With the .env file specified, the WalletKit build process will copy the .json file into the iOS and Android mobile apps as a resource and into locations accessible by the unit tests.

Building

Swift Package Manager

The WalletKit Swift framework can be built with swift build; the unit tests can be run with swift test. This will work on MacOS and on Linux operating systems. The swift-tools-version must be 5.3 or greater (see .../WalletKit/WalletKitSwift/Package.swift)

Gradle

The WalletKit Java library can be built with ...

Xcode

WalletKit can be started in Xcode using open .../WalletKit/WalletKitSwift/WalletKitDemo/WalletKitDemo.xcworkspace. This defines a workspace that allows one to access the Swift Demo App, the WalletKit Swift code and the WalletKitCore C code.

Android Studio

WalletKit can be started in Android Studio using ...

Command Line

The cmake file 'WalletKitCore/CMakeLists.txt' can be used to build all of the C code into
libWalletKitCore.so which can then be linked into an exectuable.

A Makefile located within WalletKitCore can be used to build natively for either:

  • Darwin/Clang
  • GNU/Linux

The WalletKit shared library can be built via make libs, and shared libraries and test applications can be built via make tests. Cmake will select the toolchain appropriately, or the compiler toolchain can be selected specifically via export CC=gcc;make tests for example.

Build output goes to the build folder.

Framework Use

WalletKit is delivered as a framework and is designed to be embedded in another application. The WalletKit interfaces are implmented in each of C, Swift and Java.
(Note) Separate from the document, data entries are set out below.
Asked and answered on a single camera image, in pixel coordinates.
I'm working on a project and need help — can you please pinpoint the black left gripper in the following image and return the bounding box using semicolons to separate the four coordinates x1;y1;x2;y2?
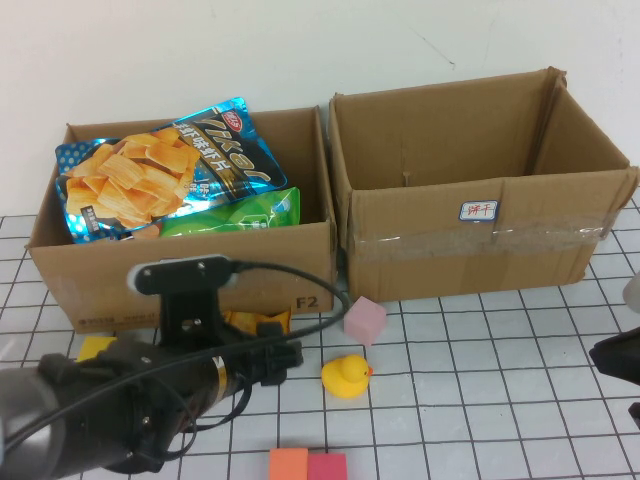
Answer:
224;321;306;396

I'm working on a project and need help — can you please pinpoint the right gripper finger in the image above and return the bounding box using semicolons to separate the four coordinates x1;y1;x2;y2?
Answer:
588;329;640;359
592;355;640;387

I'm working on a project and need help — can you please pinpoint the yellow printed snack packet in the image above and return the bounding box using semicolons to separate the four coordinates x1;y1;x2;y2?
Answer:
222;308;293;337

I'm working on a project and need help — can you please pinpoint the blue shrimp chips bag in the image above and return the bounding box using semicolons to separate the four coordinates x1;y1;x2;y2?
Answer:
53;96;289;245

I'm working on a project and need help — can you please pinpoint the cardboard box with F2 print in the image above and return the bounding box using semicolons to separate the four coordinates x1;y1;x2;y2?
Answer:
25;106;339;335

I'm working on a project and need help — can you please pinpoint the yellow rubber duck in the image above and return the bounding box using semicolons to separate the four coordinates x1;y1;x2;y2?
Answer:
320;353;375;400

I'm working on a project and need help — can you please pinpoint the light pink foam cube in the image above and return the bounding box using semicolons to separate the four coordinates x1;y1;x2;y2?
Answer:
342;295;388;347

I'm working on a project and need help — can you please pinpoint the green potato chips bag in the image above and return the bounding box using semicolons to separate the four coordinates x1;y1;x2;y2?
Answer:
159;187;302;239

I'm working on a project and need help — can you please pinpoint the orange foam cube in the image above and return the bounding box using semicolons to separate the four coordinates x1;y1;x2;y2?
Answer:
268;448;310;480

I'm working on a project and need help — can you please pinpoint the magenta foam cube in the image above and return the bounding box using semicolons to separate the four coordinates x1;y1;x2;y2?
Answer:
307;452;348;480

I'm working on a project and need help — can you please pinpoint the taped cardboard box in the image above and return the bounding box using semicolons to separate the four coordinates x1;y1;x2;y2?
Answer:
328;64;640;304

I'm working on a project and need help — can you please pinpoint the yellow foam cube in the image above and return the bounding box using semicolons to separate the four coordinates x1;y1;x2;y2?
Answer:
75;335;119;362

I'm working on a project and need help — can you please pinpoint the black left camera cable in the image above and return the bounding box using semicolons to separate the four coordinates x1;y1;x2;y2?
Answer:
0;259;350;451

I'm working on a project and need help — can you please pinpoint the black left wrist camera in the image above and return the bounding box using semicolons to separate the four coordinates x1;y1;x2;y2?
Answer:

All the interfaces are analogous to one other with differences owing to idiomatic usage for that language.

Concepts

The following describes the C interfaces, upon which the Swift and Java interfaces are built.

WKSystem

Use of the framework starts with the instantiation of WKSystem. The top-level interfaces is:

extern WKSystem
wkSystemCreate (WKClient client,
                WKListener listener,
                WKAccount account,
                const char *path,
                WKBoolean onMainnet);

Given a system, one invokes wkSystemStart() to begin receiving events on listener and then wkSystemConnect() to begin processing blockchain transactions on client. If internet connection is lost one calls wkSystemDisconnect() and then one connects again when internet connectivity is restorted.

Beyond this, there are various WKSystem accessor functions.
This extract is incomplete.